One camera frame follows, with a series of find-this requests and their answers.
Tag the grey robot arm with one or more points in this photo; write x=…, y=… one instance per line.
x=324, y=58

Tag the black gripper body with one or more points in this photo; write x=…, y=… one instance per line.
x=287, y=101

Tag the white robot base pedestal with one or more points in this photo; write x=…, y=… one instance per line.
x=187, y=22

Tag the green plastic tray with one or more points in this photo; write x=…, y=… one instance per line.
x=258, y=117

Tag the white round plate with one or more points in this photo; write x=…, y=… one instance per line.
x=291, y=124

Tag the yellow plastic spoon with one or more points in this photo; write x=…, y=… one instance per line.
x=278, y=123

--

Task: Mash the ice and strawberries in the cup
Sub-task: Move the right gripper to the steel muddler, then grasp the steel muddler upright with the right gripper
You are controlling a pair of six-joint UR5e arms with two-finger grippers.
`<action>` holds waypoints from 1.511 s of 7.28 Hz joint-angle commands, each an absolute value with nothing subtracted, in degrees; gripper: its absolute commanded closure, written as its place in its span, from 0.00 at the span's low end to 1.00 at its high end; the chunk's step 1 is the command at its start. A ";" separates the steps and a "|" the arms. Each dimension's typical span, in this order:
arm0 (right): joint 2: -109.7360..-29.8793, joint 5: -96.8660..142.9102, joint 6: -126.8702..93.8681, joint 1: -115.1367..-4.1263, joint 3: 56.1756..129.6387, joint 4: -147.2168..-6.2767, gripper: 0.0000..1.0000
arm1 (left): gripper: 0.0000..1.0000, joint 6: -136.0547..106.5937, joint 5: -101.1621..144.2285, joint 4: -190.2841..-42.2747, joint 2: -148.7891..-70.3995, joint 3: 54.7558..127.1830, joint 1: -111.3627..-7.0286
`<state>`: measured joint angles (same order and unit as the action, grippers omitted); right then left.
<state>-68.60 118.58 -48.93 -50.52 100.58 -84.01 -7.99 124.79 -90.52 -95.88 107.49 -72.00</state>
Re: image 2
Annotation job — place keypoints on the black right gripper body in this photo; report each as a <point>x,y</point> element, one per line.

### Problem details
Every line in the listing that holds the string "joint" should be copied out.

### Result of the task
You are controlling a pair of six-joint UR5e arms with two-finger grippers.
`<action>` holds waypoints from 1.511 s of 7.28 Hz joint-angle commands, each an absolute value with nothing subtracted, in degrees; gripper: its absolute commanded closure, written as its place in its span, from 0.00 at the span's low end to 1.00 at its high end; the chunk's step 1 is the command at its start. A ";" separates the steps and a "|" the arms. Each dimension's typical span, in this order:
arm0 (right): joint 2: -109.7360..-29.8793, joint 5: -96.8660..142.9102, joint 6: -126.8702..93.8681, joint 1: -115.1367..-4.1263, joint 3: 56.1756..129.6387, joint 4: -147.2168..-6.2767, gripper: 0.0000..1.0000
arm1 (left): gripper: 0.0000..1.0000, joint 6: -136.0547..106.5937, joint 5: -101.1621..144.2285, joint 4: -190.2841..-42.2747, joint 2: -148.7891..-70.3995, joint 3: 54.7558..127.1830, joint 1: -111.3627..-7.0286
`<state>`: measured joint angles (same order and unit as the action, grippers omitted); right then left.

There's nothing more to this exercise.